Mining warfare in WWI – by Cecilia Keating (CIM Magazine – November 2016)

https://www.cim.org/en/

n the First World War trenches cleaved Europe from the North Sea to Switzerland. While the battlefield above ground was static, a secret subterranean war raged. The British Army began to form specialist army units of trained tunnellers in 1915, initially recruiting men from poor coal mining communities in Britain.

Their job was to create a labyrinth of underground tunnels that extended under enemy lines and could be packed with explosives, and to dig ‘camouflets’, smaller mines used to collapse enemy tunnels. They were also tasked with building extensive networks of tunnels behind Allied lines, allowing for undetected movement of men and supplies.

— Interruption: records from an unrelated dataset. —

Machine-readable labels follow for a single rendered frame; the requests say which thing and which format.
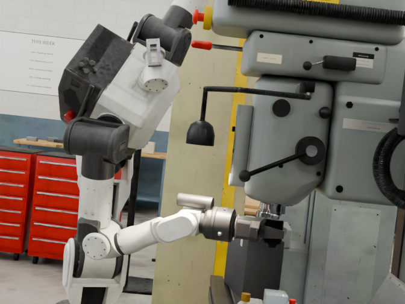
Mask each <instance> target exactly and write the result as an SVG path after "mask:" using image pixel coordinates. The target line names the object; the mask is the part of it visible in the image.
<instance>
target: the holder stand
mask: <svg viewBox="0 0 405 304"><path fill-rule="evenodd" d="M263 239H264V238H262V239H261V240H260V241H259V242H258V243H256V242H249V240H246V239H239V238H237V239H235V238H234V237H233V239H232V240H231V242H228V247H227V258H226V264H225V274H224V282H225V283H226V284H227V285H228V286H229V287H230V288H231V289H232V290H233V291H234V292H235V293H236V294H237V295H238V296H239V297H240V298H241V295H242V293H250V294H251V297H250V298H254V299H261V300H263V297H264V291H265V289H270V290H279V289H280V279H281V268H282V263H283V252H284V241H281V244H278V246H277V247H276V248H270V247H268V246H267V243H266V242H264V241H263Z"/></svg>
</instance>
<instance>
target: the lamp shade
mask: <svg viewBox="0 0 405 304"><path fill-rule="evenodd" d="M214 142H215V132H214V129H213V126H212V125H211V124H210V123H209V122H206V121H202V120H199V121H195V122H193V123H191V125H190V127H189V129H188V131H187V136H186V143H187V144H194V145H204V146H214Z"/></svg>
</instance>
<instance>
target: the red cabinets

Faced with growing demand for skilled miners, the British government appealed to Canada to raise tunnelling ‘companies’ in September 1915. The first was mobilised in Pembroke, Ontario and recruited men from mining centres in Ontario, Quebec, Nova Scotia, and New Brunswick. The second was comprised of men from Alberta and British Columbia. The third was formed of Canadian miners who were already fighting in Europe.

The busiest year for tunnel warfare was 1916. The British blew 750 offensive mines and the Germans blew 696. The British army had roughly 25,000 tunnellers along with 50,000 infantry who worked permanently alongside them doing unskilled tasks, from ventilating tunnels to ferrying equipment.

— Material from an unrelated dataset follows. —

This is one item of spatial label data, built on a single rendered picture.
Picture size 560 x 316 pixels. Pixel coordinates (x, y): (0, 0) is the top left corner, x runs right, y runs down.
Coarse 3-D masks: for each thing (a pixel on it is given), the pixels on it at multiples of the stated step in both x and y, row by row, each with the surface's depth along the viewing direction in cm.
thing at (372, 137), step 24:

Miners did not have to meet the age requirements for regular infantry and could be as old as 60. They were often paid more than soldiers to match their salaries at home, a source of contention for many.

Added to the hazards of early 20th century mining, miners were exposed to the particular horrors of underground warfare, including enemy explosives, asphyxiation, trench foot, drowning, entombment, cold, cramp and the threat of unearthing German soldiers digging in the other direction and having to fight hand-to-hand to stay alive. Casualties were high; one tunnelling company had 16 killed, 48 sent to hospital and 86 minor cases treated at the shaft head in a six-week period.

Tunnellers worked by candlelight and operated in silence to avoid detection. Allied miners used the ‘clay kicking method,’ a technique borrowed from sewer, road and railway works in England. In each team there would be a ‘kicker’ who would lie on his back on a wooden cross and use his legs to work a finely sharpened spade known as a ‘grafting tool’ into the rock face.